Consomme cook for about 3.5 hours.
How to cook consommé
Beef bones – 1.5 kilograms
Ground beef – 150 grams
Eggs – 2 proteins
Onions – 2 heads
Celery – 2 petioles
Carrots – 1 piece
Black peppercorns – 1 teaspoon (on the side)
Salt – 1 tablespoon
Ice – 100 grams (chopped)
Water – 6 liters (double filling)
1. Wash one carrot and two celery stalks. Cut into 3 parts.
2. Peel two onions, cut each in half.
3. Place one and a half kilograms of washed beef bones in a saucepan with three liters of water.
4. Stop heating when the water boils. Drain the water, rinse the bones under the tap, wash the pan.
5. Return the bones to the pan, pour 3 liters of water. Cook for 2.5 hours. The fire is very small, the broth should languish.
6. Put onions, carrots, celery, a teaspoon of peppercorns and a tablespoon of salt into the broth. Cook for 30 minutes.
7. Strain the broth.
How to make consommé
1. Beat two egg whites, then stir in 150 grams of ground beef and 100 grams of ice.
2. Add minced meat with proteins to a saucepan with strained broth, put the saucepan on fire.
3. Cook for 15 minutes. Then strain the broth through a fine sieve – the consommé is ready.
1. Consomme is a rich, absolutely transparent broth made from beef or chicken.
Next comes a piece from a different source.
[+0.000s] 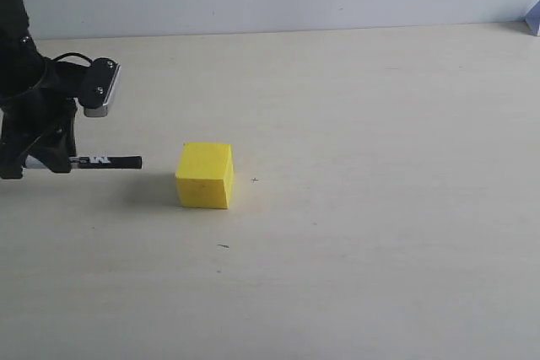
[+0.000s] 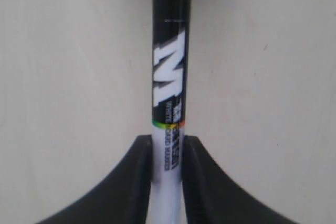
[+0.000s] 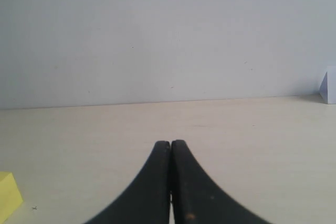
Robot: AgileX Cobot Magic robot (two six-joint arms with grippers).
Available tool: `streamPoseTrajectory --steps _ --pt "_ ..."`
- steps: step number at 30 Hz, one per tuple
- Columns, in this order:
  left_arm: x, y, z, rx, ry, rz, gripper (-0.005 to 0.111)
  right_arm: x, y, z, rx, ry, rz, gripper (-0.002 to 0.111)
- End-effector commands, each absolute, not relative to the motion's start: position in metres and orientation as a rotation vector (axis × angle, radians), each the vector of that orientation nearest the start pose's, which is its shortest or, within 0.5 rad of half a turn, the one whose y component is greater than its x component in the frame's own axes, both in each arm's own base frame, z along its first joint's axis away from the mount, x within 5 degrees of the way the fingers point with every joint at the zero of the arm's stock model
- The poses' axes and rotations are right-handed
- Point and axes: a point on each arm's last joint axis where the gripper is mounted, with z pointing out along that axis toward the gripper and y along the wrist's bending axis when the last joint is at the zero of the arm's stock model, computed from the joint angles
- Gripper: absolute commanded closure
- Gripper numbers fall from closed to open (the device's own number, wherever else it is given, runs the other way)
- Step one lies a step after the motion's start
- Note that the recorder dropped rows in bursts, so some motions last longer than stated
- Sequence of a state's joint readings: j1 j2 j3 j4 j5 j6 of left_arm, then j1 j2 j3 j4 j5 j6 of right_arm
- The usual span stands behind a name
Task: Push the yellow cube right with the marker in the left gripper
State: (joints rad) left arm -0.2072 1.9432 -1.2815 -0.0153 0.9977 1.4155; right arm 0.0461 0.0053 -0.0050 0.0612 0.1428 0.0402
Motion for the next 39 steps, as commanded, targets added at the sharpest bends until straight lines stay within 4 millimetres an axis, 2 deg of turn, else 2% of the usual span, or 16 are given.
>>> streamPoseTrajectory --steps 1,4,5,7,11,14,26,29,34,39 --pt "0.351 -0.109 0.165 -2.35 -2.16 -0.01 0.107 0.056 0.003 0.201 0.036 1.617 0.119 0.108" --pt "0.35 -0.137 0.164 -2.406 -2.138 0.048 0.107 0.056 0.003 0.201 0.036 1.617 0.119 0.108" --pt "0.35 -0.138 0.164 -2.408 -2.141 0.047 0.107 0.056 0.003 0.201 0.036 1.617 0.119 0.108" --pt "0.352 -0.133 0.165 -2.398 -2.127 0.025 0.107 0.056 0.003 0.201 0.036 1.617 0.119 0.108" --pt "0.35 -0.111 0.165 -2.277 -2.136 0.09 0.107 0.056 0.003 0.201 0.036 1.617 0.119 0.108" --pt "0.351 -0.108 0.165 -2.263 -2.151 0.103 0.107 0.056 0.003 0.201 0.036 1.617 0.119 0.108" --pt "0.335 -0.171 0.165 -2.462 -2.082 0.125 0.107 0.056 0.003 0.201 0.036 1.617 0.119 0.108" --pt "0.335 -0.168 0.165 -2.429 -2.102 0.103 0.107 0.056 0.003 0.201 0.036 1.617 0.119 0.108" --pt "0.339 -0.152 0.165 -2.252 -2.213 0.063 0.107 0.056 0.003 0.201 0.036 1.617 0.119 0.108" --pt "0.34 -0.147 0.164 -2.168 -2.266 0.065 0.107 0.056 0.003 0.201 0.036 1.617 0.119 0.108"
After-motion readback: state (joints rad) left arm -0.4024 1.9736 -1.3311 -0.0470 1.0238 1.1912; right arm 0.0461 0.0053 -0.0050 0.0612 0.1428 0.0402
A dish of French cuisine that became very popular in Russia at the beginning of the 19th century.
2. Recipe for double consommé: pieces of meat are placed in the boiled broth (for this recipe, about 750 grams) and boiled until cooked, then the broth is cleaned of small fragments of animal protein with minced meat and beaten egg white.
3. Carefully strain the broth at the final stage of cooking will help a piece of gauze folded several times, which is recommended to be put in a sieve.
4. Consommé is served with pies (predominantly meat filling). You can add consomme with boiled mushrooms or vegetables – they are poured with broth directly on the table.